8 ITA No.1439/Mum/2022 M/s. Croda India Company Pvt. Ltd. Explanation 5.—Where in a previous year, any asset forming part of a block of assets is transferred by a recognised stock exchange in India to a company under a scheme for corporatisation approved by the Securities and Exchange Board of India established under section 3 of the Securities and Exchange Board of India Act, 1992 (15 of 1992), the written down value of the block of assets in the case of such company shall be the written down value of the transferred assets immediately before such transfer. Explanation 6.—Where an assessee was not required to compute his total income for the purposes of this Act for any previous year or years preceding the previous year relevant to the assessment year under consideration,— (a) the actual cost of an asset shall be adjusted by the amount attributable to the revaluation of such asset, if any, in the books of account; (b) the total amount of depreciation on such asset, provided in the books of account of the assessee in respect of such previous year or years preceding the previous year relevant to the assessment year under consideration shall be deemed to be the depreciation actually allowed under this Act for the purposes of this clause; and (c) the depreciation actually allowed under clause (b) shall be adjusted by the amount of depreciation attributable to such revaluation of the asset. Explanation 7.—For the purposes of this clause, where the income of an assessee is derived, in part from agriculture and in part from business chargeable to income-tax under the head "Profits and gains of business or profession", for computing the written down value of assets acquired before the previous year, the total amount of depreciation shall be computed as if the entire income is derived from the business of the assessee under the head "Profits and gains of business or profession" and the depreciation so computed shall be deemed to be the depreciation actually allowed under this Act.”
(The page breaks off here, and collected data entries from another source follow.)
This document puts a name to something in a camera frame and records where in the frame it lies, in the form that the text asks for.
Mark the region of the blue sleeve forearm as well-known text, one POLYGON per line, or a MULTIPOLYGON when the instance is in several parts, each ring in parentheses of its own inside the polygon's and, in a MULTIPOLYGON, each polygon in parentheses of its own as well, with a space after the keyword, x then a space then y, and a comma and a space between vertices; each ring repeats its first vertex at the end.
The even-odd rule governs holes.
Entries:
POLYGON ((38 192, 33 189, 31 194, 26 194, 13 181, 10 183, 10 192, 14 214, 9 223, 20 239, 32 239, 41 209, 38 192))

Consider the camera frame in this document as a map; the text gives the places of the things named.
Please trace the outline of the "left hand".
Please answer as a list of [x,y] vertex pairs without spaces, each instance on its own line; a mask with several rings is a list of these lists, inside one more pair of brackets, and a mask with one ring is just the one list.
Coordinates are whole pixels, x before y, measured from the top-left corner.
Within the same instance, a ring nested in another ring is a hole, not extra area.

5.1.1. Hence it could be seen that the entire provisions of section 43(6) of the Act together with its various Explanations only uses the expression ‘depreciation actually allowed’. Since assessee has started claiming depreciation on Goodwill from A.Y. 2012-13 onwards, the closing WDV as on 31/03/2016 was taken as the opening WDV as on 01/04/2016 at Rs 24,80,50,073/- and depreciation claimed accordingly. It was submitted that there is no discretion available to the ld. AO to change the opening WDV as stated in section 43(6) of the Act. It was also argued that once an asset forms part of any block of asset, the said asset loses its individual identity and the WDV of the said asset cannot be independently determined as it had already entered the block of assets. In the instant case, the Goodwill forms part of the block of assets under ‘Intangible
9 ITA No.1439/Mum/2022 M/s. Croda India Company Pvt. Ltd. Assets’. In any case, it was contended that the depreciation actually allowed on an asset to the assessee is to be considered for an asset and the same cannot be stretched to mean ‘notionally allowable depreciation’ and since the depreciation on Goodwill was actually allowed to the assessee only from AY 2012-13 onwards, there is no case for reworking the opening WDV from AY 2007-08 as contemplated by the ld. PCIT in his show cause notice. The assessee in support of this contention also placed reliance on the decision of Hon’ble Supreme Court in the case of CIT vs Straw Products Limited reported in 60 ITR 156 (SC) wherein it was held that the expression ‘actually allowed’ is unambiguous and connotes the idea that the allowance was actually given effect to.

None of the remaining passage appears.